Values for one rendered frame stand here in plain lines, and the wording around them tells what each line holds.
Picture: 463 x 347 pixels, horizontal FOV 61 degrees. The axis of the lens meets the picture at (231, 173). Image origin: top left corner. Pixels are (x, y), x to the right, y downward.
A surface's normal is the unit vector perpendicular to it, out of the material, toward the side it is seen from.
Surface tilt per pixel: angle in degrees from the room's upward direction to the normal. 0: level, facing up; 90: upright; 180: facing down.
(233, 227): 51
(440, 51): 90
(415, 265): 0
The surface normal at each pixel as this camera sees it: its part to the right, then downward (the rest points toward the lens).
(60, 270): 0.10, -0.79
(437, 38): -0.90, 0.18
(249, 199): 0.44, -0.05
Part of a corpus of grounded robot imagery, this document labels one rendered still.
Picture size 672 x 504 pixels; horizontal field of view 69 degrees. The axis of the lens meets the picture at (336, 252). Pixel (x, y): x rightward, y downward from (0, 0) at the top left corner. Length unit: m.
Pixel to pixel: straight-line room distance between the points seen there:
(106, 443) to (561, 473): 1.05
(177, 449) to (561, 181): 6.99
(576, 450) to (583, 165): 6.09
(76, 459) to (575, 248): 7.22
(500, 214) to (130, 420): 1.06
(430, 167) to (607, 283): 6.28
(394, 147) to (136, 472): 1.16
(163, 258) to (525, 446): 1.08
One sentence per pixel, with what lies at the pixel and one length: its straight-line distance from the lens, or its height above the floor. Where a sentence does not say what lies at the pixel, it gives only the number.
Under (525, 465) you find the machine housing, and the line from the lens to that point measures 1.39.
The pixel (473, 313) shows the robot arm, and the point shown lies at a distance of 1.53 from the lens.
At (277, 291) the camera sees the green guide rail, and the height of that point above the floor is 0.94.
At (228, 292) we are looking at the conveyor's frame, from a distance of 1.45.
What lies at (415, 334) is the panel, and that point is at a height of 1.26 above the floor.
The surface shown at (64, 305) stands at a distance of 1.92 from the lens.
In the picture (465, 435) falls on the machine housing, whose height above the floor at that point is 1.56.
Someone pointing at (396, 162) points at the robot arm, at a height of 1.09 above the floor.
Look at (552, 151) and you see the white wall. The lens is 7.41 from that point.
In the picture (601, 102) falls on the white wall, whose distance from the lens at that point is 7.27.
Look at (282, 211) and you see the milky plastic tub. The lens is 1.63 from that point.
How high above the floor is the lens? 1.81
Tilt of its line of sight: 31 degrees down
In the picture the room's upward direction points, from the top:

__Prompt__. Return all of the data above exactly, leaving out no line.

__Response__.
Values for one rendered frame stand here in plain lines, and the wording around them tells what each line holds.
Picture: 463 x 347 pixels, horizontal FOV 61 degrees. The axis of the lens meets the picture at (231, 173). Image origin: top left corner. Pixels are (x, y), x to the right, y downward.
A surface's normal is the unit vector perpendicular to it, out of the material, toward the side it is seen from.
Surface tilt per pixel: angle in degrees from the room's upward direction to the normal. 0: level, facing up; 90: upright; 180: facing down.
(233, 227): 51
(440, 51): 90
(415, 265): 0
The surface normal at each pixel as this camera sees it: its part to the right, then downward (the rest points toward the lens).
(60, 270): 0.10, -0.79
(437, 38): -0.90, 0.18
(249, 199): 0.44, -0.05
Part of a corpus of grounded robot imagery, this document labels one rendered still.
Picture size 672 x 504 pixels; horizontal field of view 69 degrees. The axis of the lens meets the picture at (336, 252). Pixel (x, y): x rightward, y downward from (0, 0) at the top left corner. Length unit: m.
Pixel to pixel: straight-line room distance between the points seen there:
(106, 443) to (561, 473): 1.05
(177, 449) to (561, 181): 6.99
(576, 450) to (583, 165): 6.09
(76, 459) to (575, 248): 7.22
(500, 214) to (130, 420): 1.06
(430, 167) to (607, 283): 6.28
(394, 147) to (136, 472): 1.16
(163, 258) to (525, 446): 1.08
One sentence per pixel, with what lies at the pixel and one length: its straight-line distance from the lens, or its height above the floor. Where a sentence does not say what lies at the pixel, it gives only the number.
Under (525, 465) you find the machine housing, and the line from the lens to that point measures 1.39.
The pixel (473, 313) shows the robot arm, and the point shown lies at a distance of 1.53 from the lens.
At (277, 291) the camera sees the green guide rail, and the height of that point above the floor is 0.94.
At (228, 292) we are looking at the conveyor's frame, from a distance of 1.45.
What lies at (415, 334) is the panel, and that point is at a height of 1.26 above the floor.
The surface shown at (64, 305) stands at a distance of 1.92 from the lens.
In the picture (465, 435) falls on the machine housing, whose height above the floor at that point is 1.56.
Someone pointing at (396, 162) points at the robot arm, at a height of 1.09 above the floor.
Look at (552, 151) and you see the white wall. The lens is 7.41 from that point.
In the picture (601, 102) falls on the white wall, whose distance from the lens at that point is 7.27.
Look at (282, 211) and you see the milky plastic tub. The lens is 1.63 from that point.
How high above the floor is the lens? 1.81
Tilt of its line of sight: 31 degrees down
In the picture the room's upward direction points, from the top:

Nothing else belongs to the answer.